Lucinda shrugged off my concern. “I think this town could use a little stirring up. The Delacorte sisters have oodles of money, so if they had to share it, it wouldn’t be the end of the world.” Lucinda’s eyes began to dance with wicked merriment. “And just imagine how upset Kevin St. John would be if the mystery heir felt differently about owning Vista Del Mar than the Delacorte sisters do and didn’t let him act like the lord of the place anymore?”

“I see your point,” I said with a smile. “I could keep looking for the heir, on the q.t. of course.”

“And I could help,” Lucinda offered. She made a nodding gesture toward Maggie, the proprietor of the Coffee Shop. “Maybe she knows something.”

Maggie finished with a customer and came from behind the counter, stopping at our table. As always, she was wearing something red—today it was a bright red tunic. She’d had more than her share of tragedies—she had lost her daughter and shortly afterward her husband—and I thought she wore the red to put on a bright front to keep up her spirits.

“Cappuccinos coming up,” she said to me with a smile. Hers was the original coffee spot in town and everybody’s favorite. Her coffee was great, but I think they came mostly because of her. She made everybody feel at home and it was kind of the news exchange spot. That was a nice way of saying she heard all the local gossip.

“You better make it a double for her,” Lucinda said and then told her who I’d just been meeting.

Maggie’s blue eyes went skyward as I told both of them about the retreat project problems. “It should be quite a weekend. Kevin St. John has been running around town like a crazy person for that 1963 retreat he arranged. He stopped in here for a coffee the other day and wanted to know if I knew any special coffee drinks that were popular in 1963, so he could put them on the menu in Vista Del Mar’s café.

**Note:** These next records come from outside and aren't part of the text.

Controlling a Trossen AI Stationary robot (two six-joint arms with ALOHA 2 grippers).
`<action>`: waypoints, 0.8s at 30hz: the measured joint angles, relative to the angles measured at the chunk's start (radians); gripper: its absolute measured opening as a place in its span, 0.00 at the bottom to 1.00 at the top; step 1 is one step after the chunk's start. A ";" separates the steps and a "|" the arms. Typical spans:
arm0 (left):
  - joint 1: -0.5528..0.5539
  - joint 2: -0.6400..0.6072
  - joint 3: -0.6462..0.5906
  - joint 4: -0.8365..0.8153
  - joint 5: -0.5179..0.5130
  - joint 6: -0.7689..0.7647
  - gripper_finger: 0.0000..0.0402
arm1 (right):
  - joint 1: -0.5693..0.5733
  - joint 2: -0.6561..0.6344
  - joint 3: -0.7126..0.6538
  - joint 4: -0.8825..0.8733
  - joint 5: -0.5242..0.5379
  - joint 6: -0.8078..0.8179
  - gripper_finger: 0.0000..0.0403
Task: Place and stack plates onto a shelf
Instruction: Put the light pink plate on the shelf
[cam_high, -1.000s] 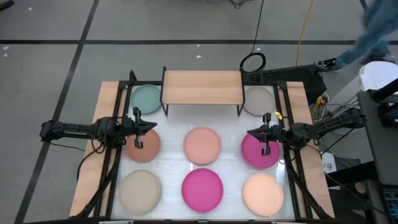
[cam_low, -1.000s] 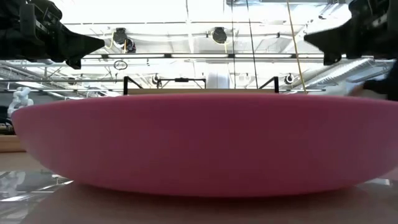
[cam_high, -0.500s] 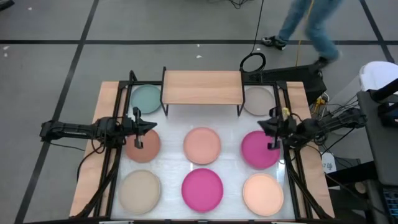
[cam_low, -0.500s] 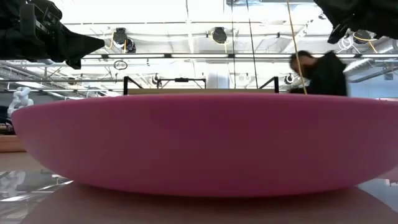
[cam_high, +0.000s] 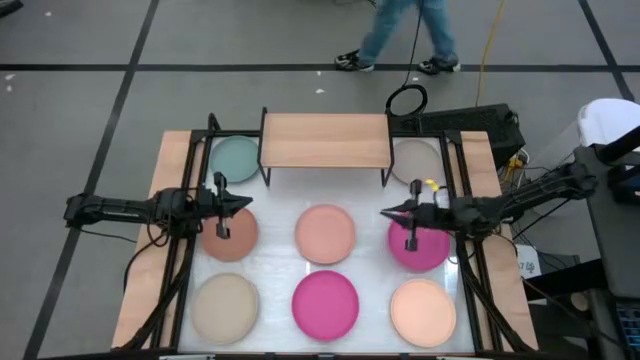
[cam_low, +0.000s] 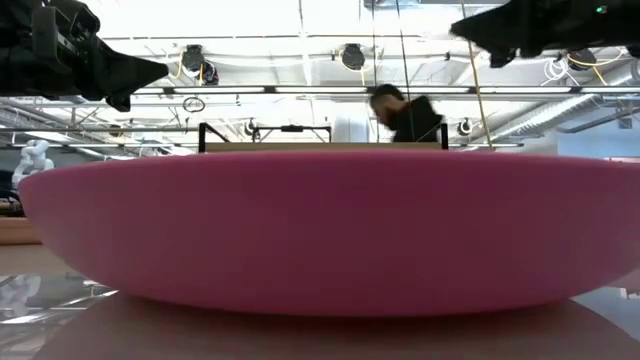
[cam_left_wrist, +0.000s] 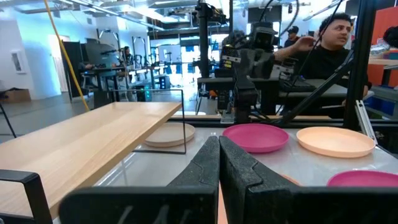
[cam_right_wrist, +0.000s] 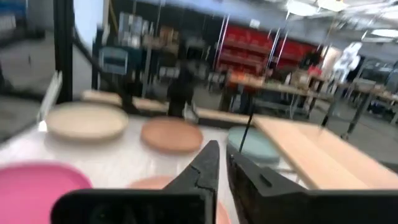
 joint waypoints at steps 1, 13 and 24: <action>0.000 0.000 0.000 0.000 0.000 0.000 0.00 | 0.000 0.037 0.024 -0.008 0.000 -0.008 0.08; 0.000 0.000 0.000 0.000 0.000 0.000 0.00 | -0.001 0.339 0.266 -0.238 0.000 0.019 0.30; 0.000 0.000 0.000 0.000 0.000 0.000 0.00 | -0.068 0.472 0.330 -0.387 0.000 0.063 0.30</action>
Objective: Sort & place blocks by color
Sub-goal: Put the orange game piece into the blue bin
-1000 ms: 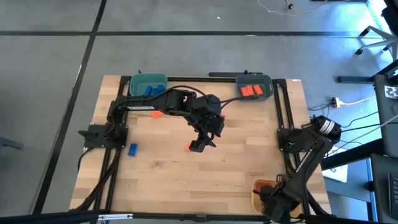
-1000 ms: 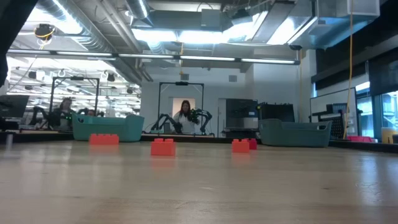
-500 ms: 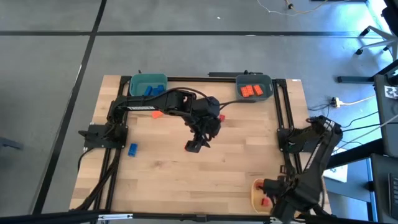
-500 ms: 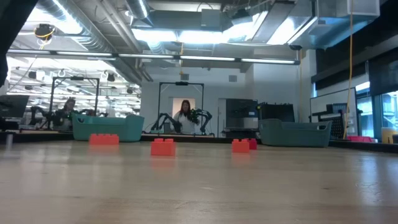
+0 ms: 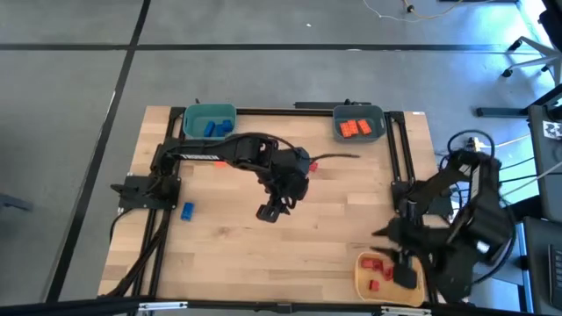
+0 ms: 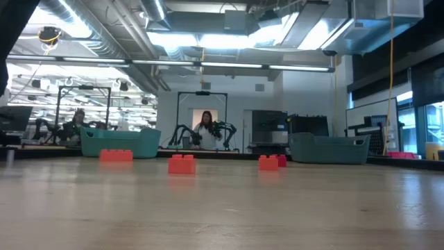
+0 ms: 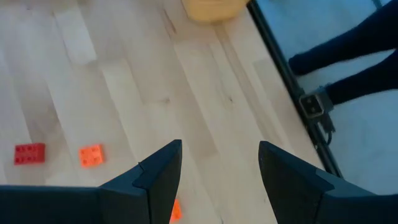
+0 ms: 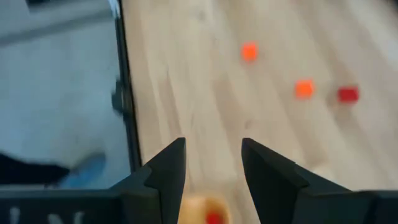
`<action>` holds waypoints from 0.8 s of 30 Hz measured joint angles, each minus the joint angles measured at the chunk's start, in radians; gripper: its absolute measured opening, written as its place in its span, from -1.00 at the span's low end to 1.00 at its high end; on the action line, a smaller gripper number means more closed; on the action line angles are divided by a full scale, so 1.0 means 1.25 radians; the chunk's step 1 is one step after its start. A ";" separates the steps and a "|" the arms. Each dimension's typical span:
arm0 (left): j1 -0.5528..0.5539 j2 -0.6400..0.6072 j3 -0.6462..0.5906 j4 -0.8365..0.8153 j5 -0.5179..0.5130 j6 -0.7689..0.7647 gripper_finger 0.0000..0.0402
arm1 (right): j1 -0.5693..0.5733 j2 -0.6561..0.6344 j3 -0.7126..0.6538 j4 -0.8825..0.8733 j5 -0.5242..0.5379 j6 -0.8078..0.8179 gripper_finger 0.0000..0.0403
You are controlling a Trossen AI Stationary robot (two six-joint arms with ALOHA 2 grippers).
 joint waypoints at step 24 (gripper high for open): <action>0.113 0.001 -0.458 0.506 -0.195 -0.014 0.02 | -0.129 -0.180 -0.006 0.000 0.218 -0.259 -0.21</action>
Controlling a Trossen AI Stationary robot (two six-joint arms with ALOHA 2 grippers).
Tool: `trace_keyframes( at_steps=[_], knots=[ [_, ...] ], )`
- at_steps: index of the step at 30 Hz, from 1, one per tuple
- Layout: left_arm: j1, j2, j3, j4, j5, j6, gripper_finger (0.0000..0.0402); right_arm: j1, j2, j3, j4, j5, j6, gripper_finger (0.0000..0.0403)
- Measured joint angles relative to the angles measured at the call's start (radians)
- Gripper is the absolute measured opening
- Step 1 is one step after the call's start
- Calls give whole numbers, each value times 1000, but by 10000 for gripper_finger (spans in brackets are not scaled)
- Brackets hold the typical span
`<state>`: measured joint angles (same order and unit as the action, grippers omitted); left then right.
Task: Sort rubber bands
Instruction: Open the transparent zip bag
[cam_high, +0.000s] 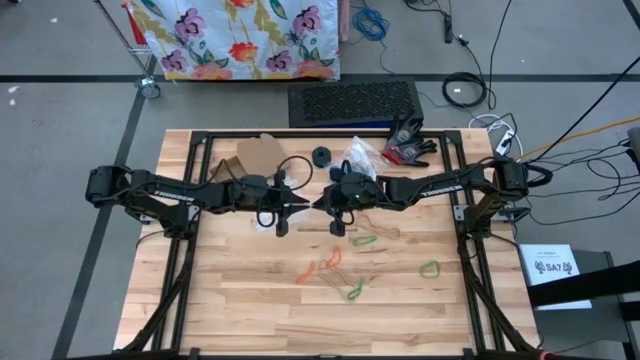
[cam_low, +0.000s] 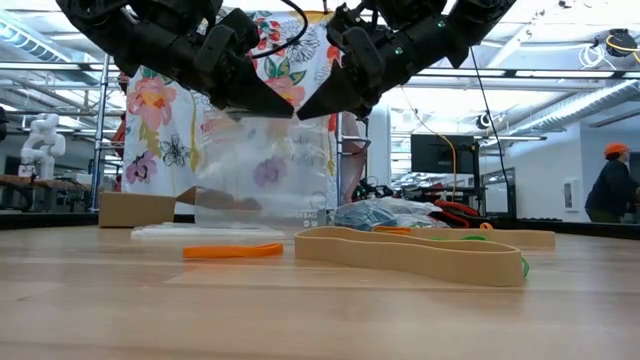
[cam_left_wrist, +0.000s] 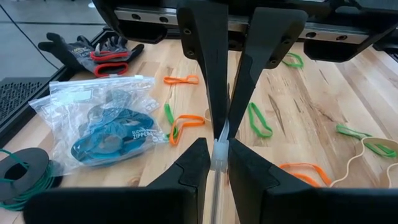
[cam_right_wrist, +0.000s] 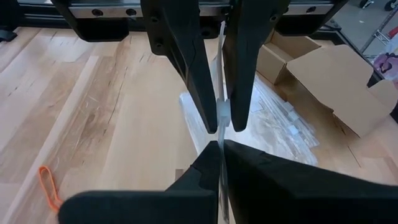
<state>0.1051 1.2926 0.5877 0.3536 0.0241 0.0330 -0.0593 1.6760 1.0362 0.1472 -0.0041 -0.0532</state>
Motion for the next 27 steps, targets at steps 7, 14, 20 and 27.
trace_keyframes(
  at_steps=[7, 14, 20, 27],
  knots=[
    [0, 0, 0, -6, -5, 0, 60, 0, 0, 0, -56, 5, 15, 0],
    [0, 0, 0, -6, -6, 0, 60, 1, -19, -1, -135, 83, 41, 0],
    [0, 0, 0, -5, -6, 0, 60, 6, -62, -1, -144, 86, 25, 0],
    [0, 0, 0, 2, -6, 0, 60, 21, -66, -1, -145, 78, 13, 0]
  ],
)
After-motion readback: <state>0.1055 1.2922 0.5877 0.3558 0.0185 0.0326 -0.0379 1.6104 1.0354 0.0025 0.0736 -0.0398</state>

You know, I’ve known him since he was a kid.”

Lucinda and I traded glances, both thinking about what we’d just said about him. “Did he wear those dark suits when he was a kid?” I said, rolling my eyes at the image.

“No. But I will say he looked old even when he was young.” Maggie gave me a sidelong look. “Is there something else?”

There was, but I couldn’t figure out how to bring it up without saying what we were doing. Lucinda followed my lead and we both shook our heads.

“Okay, then. I’m off to make your drinks.” She went back to the counter and began working at the espresso machine as more customers came in.

She delivered the large frothy drinks a few moments later and made sure we were happy with them before she went back to deal with new customers. They were perfect, of course, and she had made me a double. After a few sips the drink perked me right back up.

“What do we know about the secret heir besides what her mother’s initials might be?” Lucinda asked.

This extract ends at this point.